» **Problem to solve**
A letter-for-letter copy of the listing is required, with no pictures in it.

» **Supplied data**
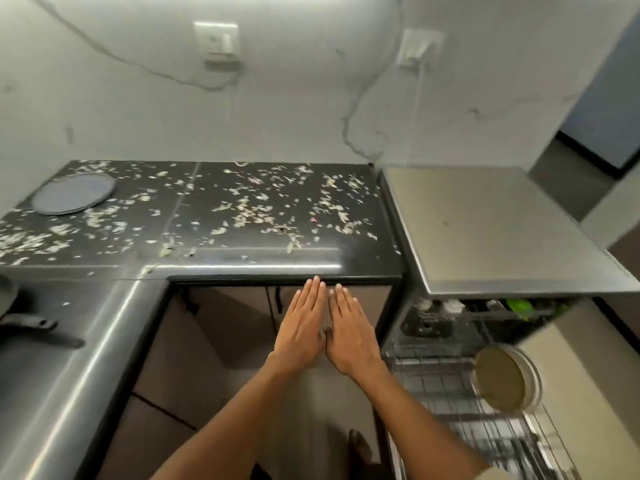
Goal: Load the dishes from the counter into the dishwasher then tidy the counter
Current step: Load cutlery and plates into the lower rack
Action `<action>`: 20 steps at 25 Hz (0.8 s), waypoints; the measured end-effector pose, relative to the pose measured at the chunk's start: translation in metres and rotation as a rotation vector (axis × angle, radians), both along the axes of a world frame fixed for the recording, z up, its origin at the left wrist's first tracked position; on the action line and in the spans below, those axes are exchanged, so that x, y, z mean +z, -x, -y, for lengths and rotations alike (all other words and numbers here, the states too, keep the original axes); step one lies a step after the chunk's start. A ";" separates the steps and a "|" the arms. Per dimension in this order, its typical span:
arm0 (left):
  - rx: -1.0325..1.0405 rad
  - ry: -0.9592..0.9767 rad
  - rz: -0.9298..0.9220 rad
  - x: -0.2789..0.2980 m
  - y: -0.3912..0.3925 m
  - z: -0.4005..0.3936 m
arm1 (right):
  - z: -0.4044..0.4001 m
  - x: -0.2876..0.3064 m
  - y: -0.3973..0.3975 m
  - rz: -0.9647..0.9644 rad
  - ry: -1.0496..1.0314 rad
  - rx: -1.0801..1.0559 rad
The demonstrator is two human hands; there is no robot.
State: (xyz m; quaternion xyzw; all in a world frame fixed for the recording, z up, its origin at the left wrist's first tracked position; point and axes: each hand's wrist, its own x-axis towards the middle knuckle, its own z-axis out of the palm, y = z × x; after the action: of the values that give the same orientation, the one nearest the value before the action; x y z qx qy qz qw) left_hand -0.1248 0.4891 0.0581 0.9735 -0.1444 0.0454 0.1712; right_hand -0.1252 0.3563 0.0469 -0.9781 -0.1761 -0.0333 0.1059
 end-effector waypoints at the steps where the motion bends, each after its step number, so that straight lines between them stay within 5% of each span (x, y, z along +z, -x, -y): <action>1: 0.036 0.023 0.006 0.003 -0.001 -0.017 | -0.017 0.006 -0.007 0.016 -0.005 0.040; 20: 0.738 -0.022 -0.046 0.012 -0.153 -0.249 | -0.289 0.045 -0.248 -0.020 -0.048 0.728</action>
State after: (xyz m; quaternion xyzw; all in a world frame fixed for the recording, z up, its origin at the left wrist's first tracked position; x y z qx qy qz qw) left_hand 0.0282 0.7385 0.0702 0.9626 0.2199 0.0805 0.1361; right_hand 0.1228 0.6455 0.0922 -0.8489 -0.5107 0.0121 0.1357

» **Exercise answer**
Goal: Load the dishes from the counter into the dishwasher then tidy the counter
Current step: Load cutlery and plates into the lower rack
Action `<action>`: 20 steps at 25 Hz (0.8 s), waypoints; the measured end-effector pose, relative to the pose measured at the chunk's start: translation in metres and rotation as a rotation vector (axis × angle, radians), both along the axes of a world frame fixed for the recording, z up, its origin at the left wrist's first tracked position; on the action line and in the spans below, those axes are exchanged, so that x, y, z mean +z, -x, -y, for lengths and rotations alike (all other words and numbers here, the states too, keep the original axes); step one lies a step after the chunk's start. A ";" separates the steps and a "|" the arms. Per dimension in this order, its typical span:
arm0 (left):
  - rx: -1.0325..1.0405 rad
  - ry: -0.9592..0.9767 rad
  - rz: -0.9298..0.9220 rad
  - x: -0.2789..0.2980 m
  - y: -0.3912..0.3925 m
  - z: -0.4005..0.3936 m
arm1 (right):
  - z: -0.4044..0.4001 m
  - x: -0.2876..0.3064 m
  - y: -0.3973..0.3975 m
  - rz: -0.9647..0.9644 rad
  - ry: -1.0496..1.0314 rad
  - rx: -1.0801..1.0559 rad
The demonstrator is two human hands; there is no robot.
State: (xyz m; quaternion xyzw; all in a world frame fixed for the recording, z up, its origin at the left wrist's first tracked position; point and axes: each hand's wrist, its own x-axis towards the middle knuckle, its own z-axis out of the palm, y = z × x; after the action: of the values that give the same orientation, the one nearest the value before the action; x y z qx qy qz qw) left_hand -0.1248 0.4891 0.0581 0.9735 -0.1444 0.0454 0.1712; right_hand -0.1252 0.3563 0.0469 -0.9781 -0.1761 -0.0333 0.1059
 end-effector waypoints at the steps where the motion bends, each after its step number, so that straight lines between them stay within 5% of each span (x, y, z along +z, -x, -y): <action>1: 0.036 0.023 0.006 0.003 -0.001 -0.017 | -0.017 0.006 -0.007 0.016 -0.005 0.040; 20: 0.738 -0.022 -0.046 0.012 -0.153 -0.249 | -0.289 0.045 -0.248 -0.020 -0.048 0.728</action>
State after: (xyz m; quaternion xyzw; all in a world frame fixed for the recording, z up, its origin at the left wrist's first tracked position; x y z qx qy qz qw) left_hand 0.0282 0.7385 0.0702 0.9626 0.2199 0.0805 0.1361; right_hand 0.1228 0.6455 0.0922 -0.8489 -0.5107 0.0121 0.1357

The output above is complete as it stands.